WASHINGTON -- The Supreme Court debated the rights of foreign terrorism suspects held at Guantanamo Bay on Wednesday for the third time since 2004, a legal struggle that could still be around when a new president takes office in 13 months.
Most questions from the justices seemed to accept that the 305 men held at the U.S. naval base in Cuba, many for nearly six years, have some rights to challenge their detention.
Instead, the key question that emerged Wednesday was whether the limited court review created by the Bush administration and Congress in response to earlier Supreme Court rulings for the detainees is good enough.
The court's resolution of this matter, expected in a decision in the spring, could determine whether the detainees receive prompt hearings that might result in freedom for some or face many more months, even years, of legal proceedings and imprisonment.
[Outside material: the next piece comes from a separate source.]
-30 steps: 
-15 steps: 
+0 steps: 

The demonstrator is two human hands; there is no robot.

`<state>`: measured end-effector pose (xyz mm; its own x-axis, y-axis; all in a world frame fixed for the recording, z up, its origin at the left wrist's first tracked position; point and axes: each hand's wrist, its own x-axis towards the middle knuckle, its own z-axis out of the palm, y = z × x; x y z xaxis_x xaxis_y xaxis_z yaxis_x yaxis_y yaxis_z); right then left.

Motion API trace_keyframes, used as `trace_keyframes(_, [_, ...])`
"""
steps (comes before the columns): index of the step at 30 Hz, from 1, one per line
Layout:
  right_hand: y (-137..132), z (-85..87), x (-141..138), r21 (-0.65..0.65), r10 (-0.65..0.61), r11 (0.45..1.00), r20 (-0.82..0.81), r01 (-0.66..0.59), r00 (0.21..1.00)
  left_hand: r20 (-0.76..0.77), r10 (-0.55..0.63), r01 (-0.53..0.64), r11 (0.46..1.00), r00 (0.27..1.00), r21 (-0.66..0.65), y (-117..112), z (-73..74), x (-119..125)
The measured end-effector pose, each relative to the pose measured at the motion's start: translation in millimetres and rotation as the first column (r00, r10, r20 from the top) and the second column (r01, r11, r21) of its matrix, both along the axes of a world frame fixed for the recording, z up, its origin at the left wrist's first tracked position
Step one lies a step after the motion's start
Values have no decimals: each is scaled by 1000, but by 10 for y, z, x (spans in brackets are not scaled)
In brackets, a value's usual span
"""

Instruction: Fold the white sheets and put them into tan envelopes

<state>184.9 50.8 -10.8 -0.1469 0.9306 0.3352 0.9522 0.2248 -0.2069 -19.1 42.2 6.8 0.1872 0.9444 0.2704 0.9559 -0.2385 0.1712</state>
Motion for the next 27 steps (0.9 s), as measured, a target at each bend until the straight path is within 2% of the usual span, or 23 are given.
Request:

Justice Stephen Breyer tried to capture the inadequacy of the review process when he talked about a detainee who, after six years in jail, may want to argue that the Constitution says he must be charged or released. "I don't see anything," Breyer said, "that permits me to make that argument. So I'm asking you: Where can you make that argument?"
Solicitor General Paul Clement, the Bush administration's top Supreme Court lawyer, replied, "I'm not sure that he could make that argument."
Breyer said: "Exactly."
The administration opened the detention facility at the U.S. naval base at Guantanamo Bay, Cuba, shortly after the Sept. 11 terrorist attacks to hold enemy combatants, people suspected of ties to al-Qaida or the Taliban.
The court has twice ruled that people held there without charges can go into civilian courts to seek their freedom. Each time, the administration and Congress, then controlled by Republicans, has changed the law to try to close the courthouse doors to the detainees.
Two dozen protesters, some in prison-like orange jumpsuits, chanted and waved signs outside the court. "Restore habeas corpus!" they chanted, referring to the right to court review of the legality of detention.
Clement, in his written argument, said foreigners captured and held outside the United States "have no constitutional rights to petition our courts for a writ of habeas corpus."
The government lawyer spent most of his time Wednesday telling the justices that if they determine that he is wrong on that constitutional question, they should not rule on whether procedures in place are adequate.
Instead, he said the court should return the issue to the U.S. Court of Appeals for the District of Columbia Circuit, where the detainees' status as enemy combatants is undergoing a highly restrictive form of review. Compared to protections historically afforded foreigners held by the United States somewhere other than on U.S. soil, the review is a "remarkable, remarkable liberalization," Clement said.